| PROBLEM DETAILS |
Some of the lines below need repeating. Reproduce exactly those between the lines holding "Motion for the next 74" and "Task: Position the", inclusive.

| TASK INPUTS |
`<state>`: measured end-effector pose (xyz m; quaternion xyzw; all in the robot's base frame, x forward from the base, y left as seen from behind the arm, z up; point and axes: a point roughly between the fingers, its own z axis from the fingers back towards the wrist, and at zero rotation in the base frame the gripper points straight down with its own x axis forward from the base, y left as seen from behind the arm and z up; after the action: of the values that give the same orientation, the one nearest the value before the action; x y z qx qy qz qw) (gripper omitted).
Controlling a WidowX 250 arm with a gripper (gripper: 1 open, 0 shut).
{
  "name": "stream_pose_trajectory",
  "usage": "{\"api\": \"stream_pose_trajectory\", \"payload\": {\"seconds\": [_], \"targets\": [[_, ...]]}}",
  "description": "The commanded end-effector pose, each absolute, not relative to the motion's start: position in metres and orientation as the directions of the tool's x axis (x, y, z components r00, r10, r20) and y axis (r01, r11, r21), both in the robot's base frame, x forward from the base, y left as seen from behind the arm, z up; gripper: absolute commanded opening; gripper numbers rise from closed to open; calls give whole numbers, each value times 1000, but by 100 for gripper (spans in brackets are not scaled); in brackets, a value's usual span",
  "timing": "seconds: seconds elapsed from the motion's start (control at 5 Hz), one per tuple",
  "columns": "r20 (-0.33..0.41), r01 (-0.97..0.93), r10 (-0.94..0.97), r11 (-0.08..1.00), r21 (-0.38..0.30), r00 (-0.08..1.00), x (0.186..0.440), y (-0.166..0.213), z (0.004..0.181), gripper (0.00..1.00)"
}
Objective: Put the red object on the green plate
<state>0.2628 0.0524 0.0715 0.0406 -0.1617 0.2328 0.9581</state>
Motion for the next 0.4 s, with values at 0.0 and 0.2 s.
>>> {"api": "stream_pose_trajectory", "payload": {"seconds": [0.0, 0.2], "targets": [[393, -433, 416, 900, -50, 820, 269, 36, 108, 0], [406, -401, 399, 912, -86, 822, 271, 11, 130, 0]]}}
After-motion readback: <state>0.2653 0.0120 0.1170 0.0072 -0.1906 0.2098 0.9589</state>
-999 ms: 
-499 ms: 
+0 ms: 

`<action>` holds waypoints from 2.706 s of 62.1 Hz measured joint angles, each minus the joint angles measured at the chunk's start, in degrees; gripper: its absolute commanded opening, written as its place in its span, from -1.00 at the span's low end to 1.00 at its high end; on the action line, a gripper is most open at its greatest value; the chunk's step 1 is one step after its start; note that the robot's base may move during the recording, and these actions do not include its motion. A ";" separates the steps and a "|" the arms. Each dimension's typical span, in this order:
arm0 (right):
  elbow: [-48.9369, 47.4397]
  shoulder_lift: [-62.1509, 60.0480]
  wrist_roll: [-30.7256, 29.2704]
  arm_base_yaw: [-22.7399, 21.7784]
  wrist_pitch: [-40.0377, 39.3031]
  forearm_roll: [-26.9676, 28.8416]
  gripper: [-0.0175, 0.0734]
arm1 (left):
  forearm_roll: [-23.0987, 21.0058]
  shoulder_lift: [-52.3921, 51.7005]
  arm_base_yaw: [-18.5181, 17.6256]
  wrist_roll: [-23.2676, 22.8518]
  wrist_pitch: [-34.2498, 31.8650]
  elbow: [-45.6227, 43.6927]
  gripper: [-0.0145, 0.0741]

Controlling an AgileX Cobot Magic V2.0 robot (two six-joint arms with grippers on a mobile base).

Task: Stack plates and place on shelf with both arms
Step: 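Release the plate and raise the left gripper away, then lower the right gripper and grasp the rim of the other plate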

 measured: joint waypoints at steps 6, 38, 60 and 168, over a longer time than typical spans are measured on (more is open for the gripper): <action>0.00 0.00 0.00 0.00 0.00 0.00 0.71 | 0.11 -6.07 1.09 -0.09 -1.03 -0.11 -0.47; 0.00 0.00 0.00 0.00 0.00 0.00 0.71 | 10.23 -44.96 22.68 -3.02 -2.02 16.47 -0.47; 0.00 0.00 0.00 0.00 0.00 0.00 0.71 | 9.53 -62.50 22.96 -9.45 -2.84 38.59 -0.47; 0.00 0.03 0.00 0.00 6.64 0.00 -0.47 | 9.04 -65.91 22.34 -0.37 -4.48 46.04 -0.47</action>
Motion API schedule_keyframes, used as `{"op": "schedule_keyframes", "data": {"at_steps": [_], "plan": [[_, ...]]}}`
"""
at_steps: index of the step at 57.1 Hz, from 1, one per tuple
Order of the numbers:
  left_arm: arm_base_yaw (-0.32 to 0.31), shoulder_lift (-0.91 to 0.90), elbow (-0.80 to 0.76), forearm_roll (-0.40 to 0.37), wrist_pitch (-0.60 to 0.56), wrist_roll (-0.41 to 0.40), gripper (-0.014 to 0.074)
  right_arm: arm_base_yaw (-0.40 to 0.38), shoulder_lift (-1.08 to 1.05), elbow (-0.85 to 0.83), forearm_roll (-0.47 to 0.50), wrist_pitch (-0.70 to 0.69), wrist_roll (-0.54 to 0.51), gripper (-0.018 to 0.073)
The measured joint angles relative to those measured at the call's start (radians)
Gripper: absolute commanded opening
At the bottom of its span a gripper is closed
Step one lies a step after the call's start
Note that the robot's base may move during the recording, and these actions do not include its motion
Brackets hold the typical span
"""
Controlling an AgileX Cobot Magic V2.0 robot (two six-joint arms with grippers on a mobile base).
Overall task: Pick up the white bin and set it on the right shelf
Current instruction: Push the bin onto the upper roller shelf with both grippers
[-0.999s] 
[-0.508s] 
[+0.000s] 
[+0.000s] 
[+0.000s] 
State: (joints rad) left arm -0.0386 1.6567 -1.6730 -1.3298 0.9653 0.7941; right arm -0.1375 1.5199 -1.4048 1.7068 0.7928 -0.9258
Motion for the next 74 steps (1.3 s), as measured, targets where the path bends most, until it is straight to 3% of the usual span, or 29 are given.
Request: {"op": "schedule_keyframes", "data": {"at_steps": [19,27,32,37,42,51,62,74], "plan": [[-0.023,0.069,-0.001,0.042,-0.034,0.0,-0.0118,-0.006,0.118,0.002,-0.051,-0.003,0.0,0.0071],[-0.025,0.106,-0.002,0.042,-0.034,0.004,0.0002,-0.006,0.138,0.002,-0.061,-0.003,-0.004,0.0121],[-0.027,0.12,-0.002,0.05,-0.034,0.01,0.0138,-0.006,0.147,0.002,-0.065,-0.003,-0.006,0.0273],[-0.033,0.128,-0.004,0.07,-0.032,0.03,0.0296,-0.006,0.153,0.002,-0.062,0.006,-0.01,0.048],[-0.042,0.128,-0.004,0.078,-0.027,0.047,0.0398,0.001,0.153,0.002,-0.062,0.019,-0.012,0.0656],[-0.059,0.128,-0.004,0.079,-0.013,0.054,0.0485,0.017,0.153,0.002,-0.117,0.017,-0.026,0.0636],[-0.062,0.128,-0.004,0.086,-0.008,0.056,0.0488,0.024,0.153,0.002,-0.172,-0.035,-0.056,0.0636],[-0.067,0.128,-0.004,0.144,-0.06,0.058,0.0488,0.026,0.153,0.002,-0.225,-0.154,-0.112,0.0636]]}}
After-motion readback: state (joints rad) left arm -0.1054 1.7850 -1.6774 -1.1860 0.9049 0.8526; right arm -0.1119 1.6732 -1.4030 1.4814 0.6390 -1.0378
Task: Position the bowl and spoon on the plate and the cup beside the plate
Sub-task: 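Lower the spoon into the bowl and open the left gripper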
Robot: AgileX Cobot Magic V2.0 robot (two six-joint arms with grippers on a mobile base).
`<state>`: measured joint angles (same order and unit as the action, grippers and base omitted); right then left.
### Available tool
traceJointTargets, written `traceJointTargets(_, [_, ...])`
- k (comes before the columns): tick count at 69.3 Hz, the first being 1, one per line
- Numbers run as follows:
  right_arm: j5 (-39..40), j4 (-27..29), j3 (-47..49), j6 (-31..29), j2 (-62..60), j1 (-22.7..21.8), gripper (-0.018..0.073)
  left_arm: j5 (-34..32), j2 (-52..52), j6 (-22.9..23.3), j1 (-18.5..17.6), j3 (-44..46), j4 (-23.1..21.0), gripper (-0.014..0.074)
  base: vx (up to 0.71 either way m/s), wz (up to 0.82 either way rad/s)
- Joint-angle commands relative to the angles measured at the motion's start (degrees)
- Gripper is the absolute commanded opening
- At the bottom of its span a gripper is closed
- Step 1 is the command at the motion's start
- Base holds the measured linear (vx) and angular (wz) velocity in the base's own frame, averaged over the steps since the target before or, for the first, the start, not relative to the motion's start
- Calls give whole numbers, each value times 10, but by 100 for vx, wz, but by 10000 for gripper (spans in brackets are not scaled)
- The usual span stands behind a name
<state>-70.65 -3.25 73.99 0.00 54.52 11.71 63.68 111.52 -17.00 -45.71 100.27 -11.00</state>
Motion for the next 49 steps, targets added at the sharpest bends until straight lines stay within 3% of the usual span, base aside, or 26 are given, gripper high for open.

| EXPECTED OUTPUT |
Motion for the next 74 steps (1.3 s), as measured, targets where the path bends most, until it is straight to 3% of the usual span, or 29 are given.
Request: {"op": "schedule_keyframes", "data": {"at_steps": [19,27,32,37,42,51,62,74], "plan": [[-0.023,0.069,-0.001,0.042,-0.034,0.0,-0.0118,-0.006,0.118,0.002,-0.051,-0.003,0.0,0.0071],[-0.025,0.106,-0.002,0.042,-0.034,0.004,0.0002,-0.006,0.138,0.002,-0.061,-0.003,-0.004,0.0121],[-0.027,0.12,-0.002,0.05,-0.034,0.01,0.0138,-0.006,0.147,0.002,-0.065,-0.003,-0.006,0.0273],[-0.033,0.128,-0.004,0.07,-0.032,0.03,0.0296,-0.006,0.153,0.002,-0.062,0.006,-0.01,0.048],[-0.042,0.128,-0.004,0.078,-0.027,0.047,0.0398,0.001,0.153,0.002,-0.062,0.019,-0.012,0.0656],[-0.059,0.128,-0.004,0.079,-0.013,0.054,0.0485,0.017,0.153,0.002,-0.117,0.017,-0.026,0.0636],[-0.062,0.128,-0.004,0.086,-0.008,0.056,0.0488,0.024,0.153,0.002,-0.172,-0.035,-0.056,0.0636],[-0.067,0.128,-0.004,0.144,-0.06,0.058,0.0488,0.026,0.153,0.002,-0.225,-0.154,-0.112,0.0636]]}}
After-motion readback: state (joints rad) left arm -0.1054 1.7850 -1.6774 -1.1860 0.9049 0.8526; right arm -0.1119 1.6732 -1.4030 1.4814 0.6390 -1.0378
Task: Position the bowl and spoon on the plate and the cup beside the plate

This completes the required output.